XChat is now available on iPhone, iPad to rival WhatsApp: How it compares


X has launched a new standalone messaging app called XChat to rival Meta’s WhatsApp. Positioned as a privacy-focused messaging platform, XChat offers features such as no ads or tracking, disappearing messages, screenshot blocking and support for large group chats. Available on iPhone and iPad, the app is designed to move beyond X’s built-in direct messages and deliver a more dedicated chat experience.


How the XChat interface looks and works


XChat offers a more modern and chat-focused interface compared to X’s built-in messaging. The layout is simple and centred around conversations, making it easy to move between chats, groups and settings. It also includes playful icons, giving it the feel of a dedicated messaging app rather than an extension of a social platform. 

 

In the settings, users get basic but useful controls. There is an appearance section where you can adjust text size and switch between light and dark modes. The app also offers different icon options for personalisation. Message requests can be filtered by choosing who can contact you — no one, verified users or everyone. There is also a storage section that shows space usage and some data-related details, along with options for help and signing out. The overall layout remains straightforward. It should be noted that messages can only be sent to users who have already logged into XChat. 
READ: X introduces Grok AI-powered ‘Custom Timelines’ for personalised feeds


How XChat compares with WhatsApp


End-to-end encryption


Both XChat and WhatsApp offer end-to-end encryption, meaning messages can only be read by the sender and receiver. This keeps conversations private and secure. WhatsApp has long offered this by default. 

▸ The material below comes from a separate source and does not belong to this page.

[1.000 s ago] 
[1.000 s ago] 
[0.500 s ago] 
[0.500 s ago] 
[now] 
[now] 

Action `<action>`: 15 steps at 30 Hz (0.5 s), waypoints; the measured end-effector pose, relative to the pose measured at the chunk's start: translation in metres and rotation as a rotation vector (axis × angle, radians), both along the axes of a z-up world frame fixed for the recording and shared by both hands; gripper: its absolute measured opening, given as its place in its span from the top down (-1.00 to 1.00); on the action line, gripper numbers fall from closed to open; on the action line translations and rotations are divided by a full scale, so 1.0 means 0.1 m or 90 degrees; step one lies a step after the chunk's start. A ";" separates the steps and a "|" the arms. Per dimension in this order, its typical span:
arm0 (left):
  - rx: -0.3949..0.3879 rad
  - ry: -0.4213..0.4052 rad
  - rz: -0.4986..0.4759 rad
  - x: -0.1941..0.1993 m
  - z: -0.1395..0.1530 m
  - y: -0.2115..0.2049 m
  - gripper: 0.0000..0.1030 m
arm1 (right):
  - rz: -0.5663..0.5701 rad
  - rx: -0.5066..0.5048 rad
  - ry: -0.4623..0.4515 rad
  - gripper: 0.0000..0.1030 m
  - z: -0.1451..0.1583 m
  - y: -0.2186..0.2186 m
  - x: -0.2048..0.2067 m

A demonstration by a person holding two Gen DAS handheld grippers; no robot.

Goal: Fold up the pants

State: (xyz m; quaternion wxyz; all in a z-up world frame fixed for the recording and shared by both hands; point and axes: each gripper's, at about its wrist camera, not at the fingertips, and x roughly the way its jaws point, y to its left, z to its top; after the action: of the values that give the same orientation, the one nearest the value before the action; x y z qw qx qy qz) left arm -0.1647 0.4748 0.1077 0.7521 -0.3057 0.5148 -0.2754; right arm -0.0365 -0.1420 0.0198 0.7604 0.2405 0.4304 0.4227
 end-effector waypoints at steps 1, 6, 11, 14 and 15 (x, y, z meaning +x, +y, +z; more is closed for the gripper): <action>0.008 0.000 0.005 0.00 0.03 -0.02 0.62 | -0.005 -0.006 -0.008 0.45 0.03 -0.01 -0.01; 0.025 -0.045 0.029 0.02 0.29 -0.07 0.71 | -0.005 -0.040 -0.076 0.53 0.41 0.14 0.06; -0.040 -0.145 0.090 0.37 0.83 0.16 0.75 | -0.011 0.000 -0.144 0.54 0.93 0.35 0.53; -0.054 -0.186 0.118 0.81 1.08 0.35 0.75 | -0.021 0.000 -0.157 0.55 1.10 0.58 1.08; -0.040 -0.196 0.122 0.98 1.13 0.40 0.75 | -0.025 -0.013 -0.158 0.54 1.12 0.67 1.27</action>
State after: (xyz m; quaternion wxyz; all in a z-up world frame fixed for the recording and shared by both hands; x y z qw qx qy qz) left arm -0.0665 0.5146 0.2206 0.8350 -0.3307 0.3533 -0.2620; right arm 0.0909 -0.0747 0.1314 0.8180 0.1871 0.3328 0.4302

It should be noted that WhatsApp uses the Signal Protocol for enabling end-to-end encryption, where encryption keys remain on the user’s device. In comparison, a report by Forbes mentioned that XChat stores encryption keys on X’s servers, protected by a four-digit PIN.


No ads or tracking


XChat does not include ads or tracking, offering a cleaner and more private experience. WhatsApp, on the other hand, shows ads through its Status feature. According to WhatsApp, these ads are designed to help businesses reach new users and start conversations within the app.


Edit and delete messages


Both apps allow users to delete messages for everyone in a chat. XChat also lets users edit messages after sending them, similar to WhatsApp’s edit feature, giving flexibility to fix mistakes or update information.


Screenshot blocking


This is an area where XChat adds something different. It includes a screenshot blocking feature to prevent others from capturing chats. WhatsApp does not currently offer a full chat-level screenshot block, though it has limited protections in certain cases.


Disappearing messages


Both platforms support disappearing messages. XChat allows messages to vanish within five minutes, while WhatsApp offers multiple timer options such as 24 hours, 7 days and 90 days, giving users more flexibility. A previous report also suggests that WhatsApp is working on a new feature that would let messages disappear shortly after being seen, offering even more control over how long chats remain visible.


Group chats and links


XChat supports group chats with up to 481 members and allows users to join via shareable links, with the company saying this limit will increase in the coming weeks. WhatsApp also offers group chats and invite links, but with a higher capacity — up to 1,024 members in groups and up to 2,000 members in Communities.


Voice and video calling


WhatsApp already offers widely used voice and video calling features. XChat also supports cross-device calling, indicating that it aims to match WhatsApp’s broader communication capabilities.


Wrap-up


XChat is entering a space that is already dominated by apps like WhatsApp, which has a much larger user base and a more mature set of features built over time. While XChat brings some notable additions like screenshot blocking, no ads and tighter control over messages, many of its core features are already available in some form on WhatsApp. 


At the same time, WhatsApp continues to expand its tools for both personal and business use, making it more versatile for different types of users. 


XChat’s approach seems to focus on keeping things simpler and more private. It remains to be seen how many users will stick with it and how it compares over time to apps people already use regularly.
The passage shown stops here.